Let's pull 50 more papers from ChemArxiv and add them to our database.

In [None]:
import requests
import datetime
from sqlmodel import select, Session

# Get the most recent theoretical chemistry papers on ChemRxiv
papers = requests.get("https://chemrxiv.org/engage/chemrxiv/public-api/v1/items?categoryIds=605c72ef153207001f6470ce&limit=50&skip=1")

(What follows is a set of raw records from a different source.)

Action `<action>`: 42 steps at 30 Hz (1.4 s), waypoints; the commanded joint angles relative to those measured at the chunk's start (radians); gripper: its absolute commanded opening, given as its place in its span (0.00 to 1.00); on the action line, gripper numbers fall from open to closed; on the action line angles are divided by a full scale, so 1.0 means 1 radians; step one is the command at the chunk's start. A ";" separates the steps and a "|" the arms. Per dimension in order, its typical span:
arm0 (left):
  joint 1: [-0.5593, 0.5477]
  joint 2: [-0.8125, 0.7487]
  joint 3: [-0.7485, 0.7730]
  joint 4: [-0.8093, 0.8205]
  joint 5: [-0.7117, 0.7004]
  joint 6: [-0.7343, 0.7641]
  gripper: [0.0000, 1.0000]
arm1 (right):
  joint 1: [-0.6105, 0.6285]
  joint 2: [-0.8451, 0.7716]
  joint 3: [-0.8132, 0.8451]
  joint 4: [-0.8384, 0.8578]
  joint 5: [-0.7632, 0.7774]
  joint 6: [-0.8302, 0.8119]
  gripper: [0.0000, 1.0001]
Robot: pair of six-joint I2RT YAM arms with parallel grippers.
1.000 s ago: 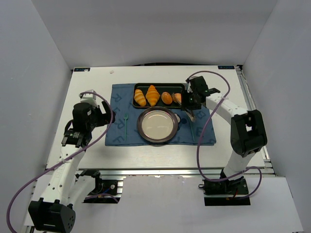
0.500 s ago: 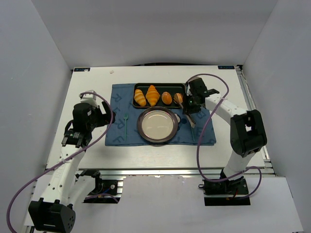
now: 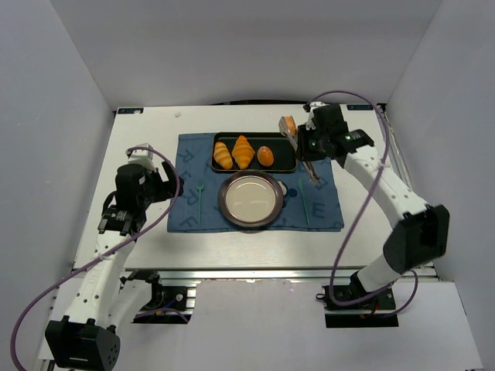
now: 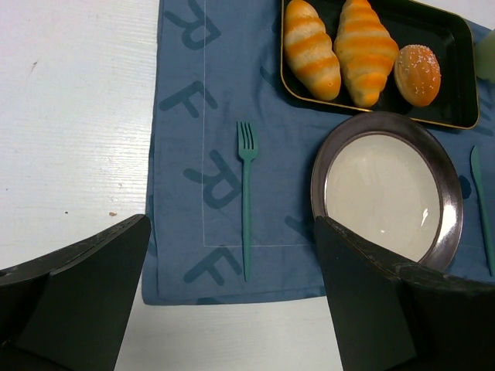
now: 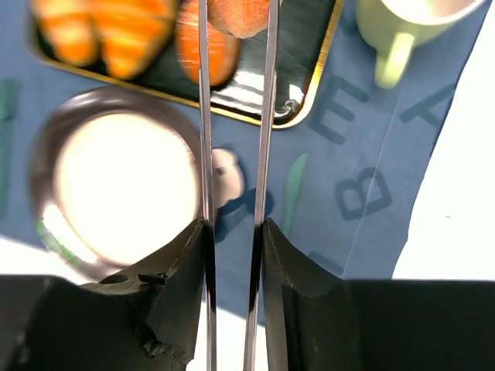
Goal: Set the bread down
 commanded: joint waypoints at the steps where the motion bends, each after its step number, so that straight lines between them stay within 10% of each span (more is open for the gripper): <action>1: -0.003 -0.017 0.005 0.009 -0.004 -0.006 0.98 | 0.065 -0.121 -0.044 -0.024 -0.017 0.006 0.36; 14: -0.003 -0.045 -0.003 0.026 0.016 -0.059 0.98 | 0.419 -0.258 -0.447 0.185 0.005 0.230 0.37; 29: -0.003 -0.068 0.000 0.004 0.011 -0.059 0.98 | 0.474 -0.155 -0.490 0.254 0.103 0.256 0.40; 42: -0.003 -0.071 0.005 -0.008 0.010 -0.051 0.98 | 0.479 -0.179 -0.466 0.229 0.109 0.262 0.64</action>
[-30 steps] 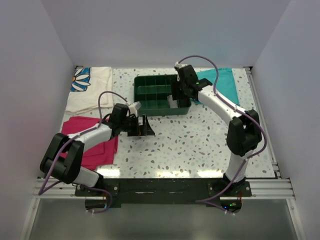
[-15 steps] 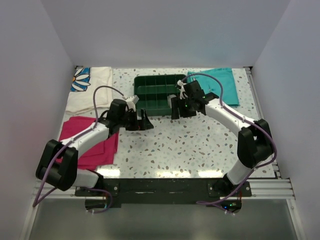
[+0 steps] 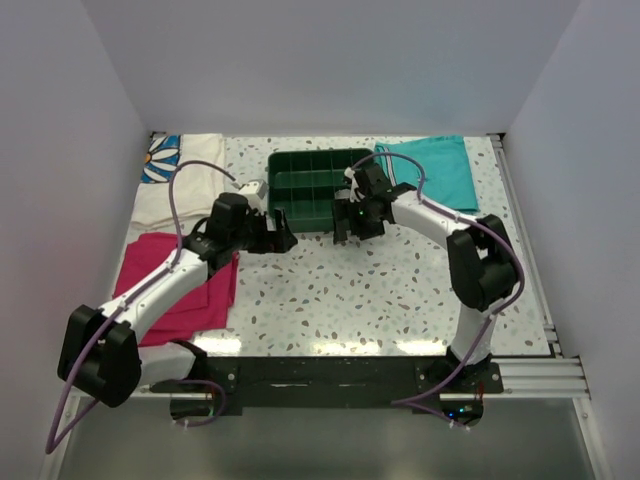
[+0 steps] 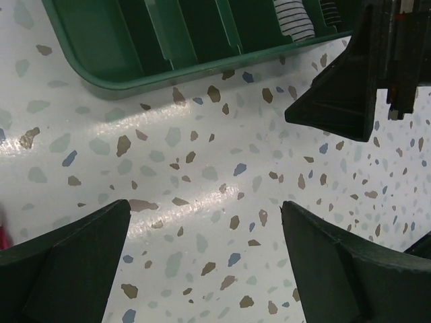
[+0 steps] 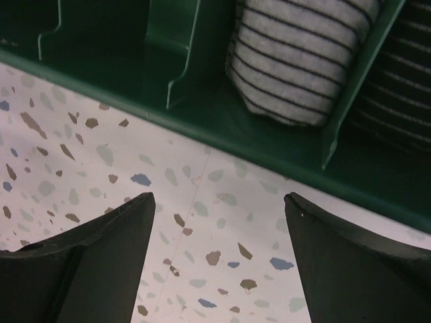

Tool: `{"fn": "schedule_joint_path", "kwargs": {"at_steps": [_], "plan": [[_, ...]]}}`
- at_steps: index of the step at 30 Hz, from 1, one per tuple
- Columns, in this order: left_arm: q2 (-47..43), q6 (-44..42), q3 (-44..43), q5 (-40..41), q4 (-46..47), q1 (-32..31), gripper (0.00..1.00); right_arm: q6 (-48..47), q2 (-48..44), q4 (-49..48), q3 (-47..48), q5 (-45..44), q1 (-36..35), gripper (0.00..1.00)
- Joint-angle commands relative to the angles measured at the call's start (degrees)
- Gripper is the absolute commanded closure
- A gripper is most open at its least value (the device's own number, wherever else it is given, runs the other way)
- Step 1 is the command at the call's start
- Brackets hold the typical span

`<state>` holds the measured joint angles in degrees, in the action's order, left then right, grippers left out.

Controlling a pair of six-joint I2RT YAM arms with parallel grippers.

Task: Roll the underwear
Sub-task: Reset both arms

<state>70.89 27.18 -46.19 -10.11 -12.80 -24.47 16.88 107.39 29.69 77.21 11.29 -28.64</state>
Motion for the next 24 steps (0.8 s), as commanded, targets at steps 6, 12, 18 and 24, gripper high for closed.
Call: {"fn": "schedule_joint_path", "kwargs": {"at_steps": [6, 12, 18, 24], "plan": [[-3.13, -1.86, -2.14, 2.29, 0.32, -0.32, 0.00, -0.36, 4.49, -2.10, 9.08, -0.75, -0.01, 0.17], [-3.57, -3.01, -2.32, 2.46, 0.23, -0.40, 0.00, -1.06, 3.44, -3.33, 10.15, 2.50, -0.01, 0.16], [-3.57, -3.54, -4.86, 4.83, -0.03, -0.40, 0.00, -2.38, -11.02, -4.90, -0.11, -1.78, -0.01, 0.11], [-5.15, -3.80, -5.49, 7.91, 0.23, -0.40, 0.00, -3.44, -24.58, -1.75, -9.00, -20.93, 0.34, 0.05]]}}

for paper in papers.json()["itemHits"]:
    recent_paper = {
        "doi": paper["item"]["doi"],
        "title": paper["item"]["title"],
        "publication_year": datetime.datetime.now().year,
        "abstract": paper["item"]["abstract"],
        "keywords": paper["item"]["keywords"],
        "authors": paper["item"]["authors"]
    }

    keyword_objs = []
    with Session(engine) as session:
        for keyword in recent_paper["keywords"]:
            # Check if keyword already exists
            normalized_keyword = keyword.lower()
            existing_keyword = session.exec(select(Keyword).where(Keyword.keyword == normalized_keyword)).first()
            if existing_keyword:
                keyword_objs.append(existing_keyword)
            else:
                keyword_obj = Keyword(keyword=normalized_keyword)
                session.add(keyword_obj)
                session.commit()  # Commit to get the keyword ID
                session.refresh(keyword_obj)  # Refresh to load the keyword ID
                keyword_objs.append(keyword_obj)

    author_objs = []
    with Session(engine) as session:
        for author in recent_paper["authors"]:
            affiliation = author["institutions"][0]["name"] if author["institutions"] else None

            # Check if author already exists
            existing_author = session.exec(
                select(Author).where(
                    Author.first_name == author["firstName"],
                    Author.last_name == author["lastName"],
                    Author.affiliation == affiliation
                )
            ).first()
            
            if existing_author:
                author_objs.append(existing_author)
            else:
                author_obj = Author(
                    first_name=author["firstName"],
                    last_name=author["lastName"],
                    affiliation=affiliation
                )
                session.add(author_obj)
                session.commit()  # Commit to get the author ID
                session.refresh(author_obj)  # Refresh to load the author ID
                author_objs.append(author_obj)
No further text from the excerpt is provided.